Consequential Validity
Consequential validity to refer to the social consequences of using a particular test for a
particular purpose. The use of a test is said to have consequential validity to the extent that
society benefits from that use of the test.
Face Validity
A test is said to have face validity if it looks to other testers, teachers, moderators, and
students as if it measures what it is supposed to measure (Heaton, 1990:159). In speaking
test, for instance face validity can be shown by speaking activities as the main activities in the
test. The test should focus on students activities in speaking, not anything else. The test can
be judged to have face validity by simply look at the items of the test. Note that face validity
can affect students in doing the test (Brown, 2004 & Heaton, 1988). To overcome this, the
test constructor has to consider these:
a. Students will be more confident if they face a well- constructed, expected format with familiar
tasks.
b. Students will be less anxious if the test is clearly doable within the allotted time limit.
c. Students will be optimistic if the items are clear and uncomplicated (simple).
d. Students will find it easy to do the test if the directions are very clear.
e. Students will be less worried if the tasks are related to their course work (content validity). f.
Students will be at ease if the difficulty level presents a reasonable challenge.
Reliability
Reliability refers to the consistency of the scores obtained (Gronlund, 1977). It means that
if the test is administered to the same students on different occasions (with no language
practice work taking place between these occasions) then it produces (almost) the same results.
Reliability actually does not really deal with the test itself. It deals with the results of the test.
The test results should be consistent.
Take a look on two scores below! Which one is more reliable? Note the size of difference
between the two scores for each students. Scores on Test A Scores on Test B (Hughes, A.
2003).

Reliability falls into 4 kinds (Brown, 2004:21-22). They are: 1) Student-Related Reliability 2)
Rater Reliability 3) Test Administration Reliability 4) Test Reliability
Student-Related Reliability This kind of reliability refers to temporary illness, fatigue, a bad
day, anxiety and other physical or psychological factors of the students. Thus, the score
obtained of the student maybe not his/her actual score.
Rater Reliability Rater reliability deals with the scoring process. Factors that can affect the
reliability might be human error, subjectively, and bias in scoring process. This kind of
reliability fall into two categories. They are: 1. Inter-rater reliability It occurs when two or more
scorers yield inconsistent scores of the same test, possibility for lack of attention to scoring
criteria, inexperience, inattention, or even biases. 2. Intra-rater reliabiliy It is a common
occurence for classroom teacher because of unclear scoring criteria, fatigue, and bias toward
particular good or bad students or simple carelesness.
Test Administration Reliability Test administration reliability concerns with the condition and
situation in which the test is administered. To increase the degree of this kind of reliability
test, teachers as the administrators should consider all the things related to the test
administration. For instance, if we want to conduct a listening test, we should provide a room
which is very comfortable to listening environment. The noise from outside the room cannot
enter the room. The audio system should clear to all students. Even, we have to consider the
lighting, the condition of the desks and chairs as well.
Test Reliability Tests reliability refers to the test itself. Whether the test fits into the time
constraints. It means that the test should not be too long or short. The items of the test
should be crystal clear that it will not end with ambiguity.
Authenticity
Authenticity deals with the real world. Authenticity is the degree of correspondence of the
characteristics of a given language test task to the features of a target language task Brown
(2004).
Teachers should construct a test with the test items are likely to be used or applied in the real
contexts of daily life.
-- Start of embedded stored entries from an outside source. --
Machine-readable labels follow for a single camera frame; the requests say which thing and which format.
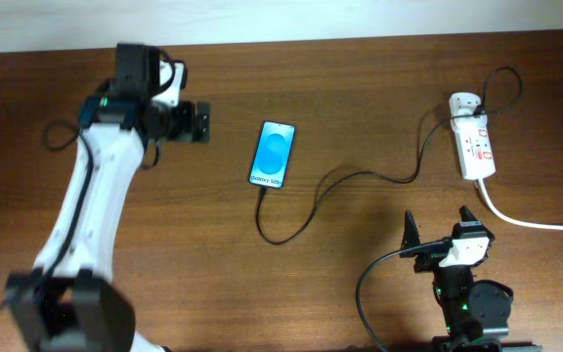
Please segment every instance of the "power plug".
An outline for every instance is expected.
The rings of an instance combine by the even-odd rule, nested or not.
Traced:
[[[472,93],[455,93],[449,99],[451,116],[472,115],[480,105],[479,96]],[[494,174],[495,160],[488,138],[488,116],[463,117],[451,120],[455,132],[459,166],[464,180],[483,179]]]

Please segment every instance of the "phone screen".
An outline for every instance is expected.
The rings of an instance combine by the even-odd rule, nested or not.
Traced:
[[[281,188],[293,139],[294,126],[264,122],[249,182],[258,186]]]

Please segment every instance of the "white power strip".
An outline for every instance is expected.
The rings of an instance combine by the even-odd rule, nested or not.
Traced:
[[[480,99],[472,93],[455,93],[449,99],[451,116],[467,116],[474,114],[480,104]],[[464,180],[476,182],[484,201],[492,212],[500,219],[519,226],[535,229],[563,231],[563,225],[546,225],[530,223],[512,219],[498,211],[488,196],[484,179],[493,175],[495,168],[495,157],[490,148],[488,138],[488,116],[480,114],[474,117],[462,117],[451,120],[451,128],[455,132],[457,153],[459,154],[459,166]]]
[[[451,116],[472,115],[479,102],[480,99],[475,94],[455,93],[449,99]],[[484,114],[451,120],[464,180],[486,178],[497,171],[493,151],[490,148],[487,123],[488,117]]]

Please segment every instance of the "black wire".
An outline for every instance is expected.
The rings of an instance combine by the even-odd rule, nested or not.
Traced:
[[[102,84],[100,84],[96,89],[95,89],[95,94],[99,94],[99,95],[104,95],[108,89],[109,89],[109,84],[111,82],[111,79],[107,78],[105,79]]]
[[[157,163],[160,161],[160,157],[162,156],[162,147],[159,141],[155,142],[155,157],[153,158],[153,162],[151,165],[147,165],[142,163],[141,168],[143,170],[151,170],[157,166]]]
[[[74,136],[71,137],[69,140],[67,140],[65,143],[63,143],[59,146],[52,146],[52,145],[49,144],[49,138],[48,138],[49,132],[54,127],[57,127],[57,126],[64,127],[66,129],[70,130],[71,132],[74,133]],[[43,285],[45,285],[45,283],[47,283],[47,281],[49,279],[51,279],[51,277],[54,275],[54,272],[56,271],[56,267],[58,267],[58,265],[63,261],[63,259],[66,256],[66,252],[68,251],[68,248],[70,247],[70,244],[73,240],[73,236],[75,234],[75,229],[77,228],[77,222],[79,221],[79,215],[81,213],[81,209],[82,209],[82,206],[84,204],[84,199],[86,198],[86,193],[88,191],[88,187],[90,185],[90,181],[91,181],[91,178],[92,178],[92,175],[93,175],[93,169],[95,168],[95,159],[93,158],[93,154],[91,153],[90,145],[88,144],[86,137],[84,137],[80,133],[80,130],[79,130],[78,127],[76,127],[74,124],[72,124],[68,121],[51,122],[50,124],[45,126],[45,129],[43,130],[43,135],[42,135],[42,142],[43,142],[44,147],[51,152],[62,151],[66,147],[70,146],[77,138],[79,138],[82,141],[82,144],[84,145],[84,148],[86,150],[86,154],[88,155],[88,163],[86,165],[86,176],[84,178],[84,182],[82,184],[82,188],[81,188],[80,193],[79,193],[79,198],[77,199],[77,204],[75,205],[75,209],[73,211],[73,216],[71,217],[71,221],[70,221],[70,225],[68,227],[68,233],[66,234],[65,241],[63,242],[63,245],[60,247],[58,255],[56,256],[56,260],[54,260],[54,263],[49,267],[49,269],[46,272],[44,272],[44,274],[42,276],[40,276],[34,282],[29,283],[28,285],[19,288],[13,296],[7,297],[0,302],[0,313],[6,307],[8,307],[9,305],[14,306],[15,304],[17,304],[21,300],[21,297],[29,289],[34,289],[36,287],[42,287]]]
[[[495,74],[497,74],[498,72],[500,72],[502,70],[510,71],[511,73],[514,74],[514,76],[516,76],[516,79],[518,80],[518,94],[509,104],[507,104],[506,106],[504,106],[502,108],[496,109],[496,110],[489,110],[489,111],[481,110],[478,113],[472,113],[472,114],[469,114],[469,115],[460,115],[460,116],[448,117],[448,118],[445,118],[445,119],[441,120],[440,122],[438,122],[438,124],[436,124],[431,129],[431,131],[429,132],[429,134],[425,138],[425,142],[422,144],[422,148],[420,149],[420,152],[418,153],[418,156],[416,157],[416,168],[415,168],[414,172],[409,177],[405,177],[403,179],[396,179],[396,178],[391,178],[391,177],[382,175],[382,174],[375,172],[375,171],[358,171],[358,172],[354,172],[352,174],[349,174],[349,175],[342,177],[341,179],[334,182],[331,186],[329,186],[325,189],[325,191],[319,196],[318,200],[314,204],[312,211],[310,212],[310,215],[308,215],[307,220],[303,223],[303,225],[299,228],[299,230],[297,230],[292,236],[290,236],[289,238],[287,238],[285,240],[273,241],[273,240],[269,239],[264,234],[264,231],[262,230],[262,227],[261,227],[261,224],[260,224],[260,208],[262,206],[262,201],[264,199],[264,195],[267,192],[267,188],[266,187],[260,188],[260,194],[258,196],[257,205],[256,205],[256,208],[255,208],[255,226],[258,230],[258,233],[260,234],[260,237],[262,237],[262,239],[264,239],[264,241],[266,241],[270,244],[273,244],[273,245],[282,245],[282,244],[286,244],[288,242],[295,240],[299,235],[301,235],[301,233],[303,233],[303,231],[308,227],[308,225],[310,225],[310,223],[312,222],[312,219],[314,218],[314,215],[316,214],[317,210],[319,209],[319,206],[321,206],[321,202],[325,198],[325,196],[331,190],[333,190],[336,186],[338,186],[339,184],[341,184],[342,182],[344,182],[344,181],[346,181],[350,178],[353,178],[353,177],[356,177],[356,176],[361,176],[361,175],[370,175],[370,176],[375,176],[375,177],[377,177],[381,180],[392,182],[394,184],[399,184],[399,185],[405,185],[405,184],[409,184],[409,183],[414,182],[416,180],[416,178],[418,177],[418,174],[420,173],[420,165],[422,163],[422,158],[425,154],[425,150],[427,148],[427,145],[429,144],[429,141],[431,140],[431,137],[433,136],[434,132],[436,132],[442,125],[444,125],[446,123],[451,123],[452,120],[458,119],[458,118],[478,117],[480,115],[490,116],[490,115],[502,113],[502,112],[505,112],[508,109],[511,109],[514,105],[516,105],[516,103],[518,103],[518,100],[520,99],[520,97],[523,94],[523,81],[522,81],[520,75],[518,74],[518,72],[514,68],[504,66],[504,67],[499,67],[499,68],[495,69],[494,71],[492,71],[488,75],[488,77],[486,77],[486,80],[484,81],[483,97],[482,97],[482,101],[481,101],[482,103],[481,103],[480,107],[486,101],[486,95],[488,93],[488,82],[490,81],[490,79]]]
[[[411,251],[416,251],[416,250],[419,250],[419,249],[424,249],[424,248],[427,248],[427,247],[430,247],[430,246],[439,245],[439,244],[442,245],[442,244],[445,244],[446,242],[447,242],[447,240],[438,240],[438,241],[434,241],[434,242],[420,244],[420,245],[417,245],[417,246],[414,246],[414,247],[411,247],[411,248],[399,249],[399,250],[393,251],[391,253],[388,253],[386,255],[383,255],[383,256],[379,257],[377,260],[370,263],[370,265],[368,265],[368,267],[364,270],[364,272],[362,273],[362,275],[358,279],[358,284],[356,285],[356,306],[358,307],[358,314],[360,315],[360,319],[362,320],[362,324],[364,324],[364,327],[367,329],[368,334],[372,337],[372,339],[377,344],[377,347],[379,347],[379,349],[382,352],[388,352],[388,349],[386,349],[386,346],[384,346],[383,342],[381,342],[379,337],[377,337],[377,335],[375,334],[375,331],[373,331],[373,329],[370,327],[370,324],[368,323],[367,317],[364,315],[364,311],[362,310],[362,300],[360,298],[360,290],[362,288],[362,284],[364,283],[364,280],[367,278],[368,274],[370,274],[370,272],[377,265],[379,265],[381,262],[383,262],[386,259],[390,259],[393,256],[396,256],[396,255],[399,255],[399,254],[403,254],[403,253],[407,253],[407,252],[411,252]]]

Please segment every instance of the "wooden desk surface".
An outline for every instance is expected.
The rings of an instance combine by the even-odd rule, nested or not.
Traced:
[[[563,31],[441,35],[169,48],[185,60],[183,99],[212,103],[209,145],[165,145],[160,165],[134,178],[115,248],[115,284],[138,328],[174,350],[305,351],[371,346],[354,302],[369,262],[396,249],[410,209],[424,241],[451,233],[466,204],[497,236],[478,279],[511,286],[507,341],[563,351],[563,232],[515,227],[482,204],[459,173],[453,133],[440,130],[411,185],[370,177],[340,187],[295,242],[257,235],[257,188],[246,182],[263,120],[297,127],[282,190],[263,221],[282,239],[307,216],[321,179],[360,169],[407,176],[418,131],[449,114],[455,91],[481,93],[495,67],[516,67],[520,104],[493,116],[496,206],[518,219],[563,223]],[[0,298],[8,274],[30,269],[52,229],[74,148],[42,149],[50,120],[75,120],[112,75],[113,50],[0,55]],[[513,93],[491,86],[490,108]],[[446,334],[431,275],[411,260],[373,272],[368,318],[388,344]],[[8,313],[0,351],[23,351]]]
Brown (2004) also proposes considerations that might be helpful to

present authenticity in a test. They are: 1. The language in the test is natural as possible. 2.
Items are contextualized rather than isolated. 3. Topics are meaningful (relevant, interesting) to
the learners. 4. Some thematic organization to items is provided, such as through a story or
episode. 5. Tasks represent, or closely approximate, real-world tasks.
Washback/Backwash
The term wasback is commonly used in applied linguistics. it is rarely found in dictionaries.
However, the word backwash can be found in certain dictionaries and it is defined as an effect
that is not the direct result of something by Cambridge Advanced Learners Dictionary. In
dealing with principles of language assessment, these two words somehow can be
interchangeable. Washback (Brown, 2004) or Backwash (Heaton, 1990) refers to the
influence of testing on teaching and learning. The influence itself can be positive or negative
(Cheng et al. (Eds.), 2008)
Positive Washback Positive washback has beneficial influence on teaching and learning. It
means teachers and students have a positive attitude toward the examination or test, and work
willingly and collaboratively towards its objective (Cheng & Curtis, 2008).
A good test should have a good effect. For example, UN (National Examination) will
require students to pay attention to the lessons more attentively, prepare everything dealing with
UN more thoroughly, learn the lessons by heart, and so on. UN will also require teachers to
teach the lessons harder than before, give their students extra lessons, and give tips and tricks
to study effectively and efficiently. To the extent that these activities increase such activity and
motivation, the UN can be said it has positive backwash.
Negative Washback Negative washback does not give any beneficial influence on teaching
and learning (Cheng and Curtis, 2008). Tests which have negative washback is considered to
have negative influence on teaching and learning. For example, if the UN affects teachers to
give more focus on the UN lessons then they tend to ignore other lessons that do not contribute
directly to pass the exam, the UN can be considered having negative washback. Moreover, if
the UN threatens the students in facing the exam, the students will feel a lot of anxiety about the
exam. They have to pass the UN otherwise they will fail. The consequence surely will affect
students in facing the UN. They will fell that they are under pressure. Thus, it will affect the

students performance. Then, it can be inferred that if the UN has this kind of effect, it has
negative washback.

The quality of washback might be independent of the quality of the test (Fulcher & Davidson,
2007). An ordinary test will have positive washback if it has beneficial effect on students as
well the as the teachers. A standardized test, for instance UN will have negative washback if
it does not give beneficial effect on students or teachers.
It seems that there is no way to generalize about washback at the present time. Teaching
and learning will be impacted in many different ways depending upon the variables at play at
specific contexts. What these variables are, how they are to be weighted, and whether we can
discover patterns of interaction that may hold steady across contexts, is a matter for ongoing
research (Fulcher & Davidson, 2007).
In the meantime, teachers as the test constructor need to consider the probability of the
washback of tests which will be constructed and what the future impact on teaching and
learning later on.
Conclusion
A test is good if it contains practicality, good validity, high reliability, authenticity, and positive
washback. The five principles provides guidelines for both constructing and evaluating the
tests. Teachers should apply these five principles in constructing or evaluating tests which
will be used in assessment activities.

References
Alderson, J.C., Caroline C., Dianne W. (1995). Language test construction and evaluation.
Cambridge: Cambridge University Press
Bachman, L.F., & Palmer, A.S. (1996). Language testing in practice: designing and developing
useful language tests. New York: Oxford University Press
Brown, H.D. (2004). Language assessment: principles and classroom practices. New York:
Pearson Education

Brown, H.D. (2007). Teaching by principles: an interactive approach to language pedagogy.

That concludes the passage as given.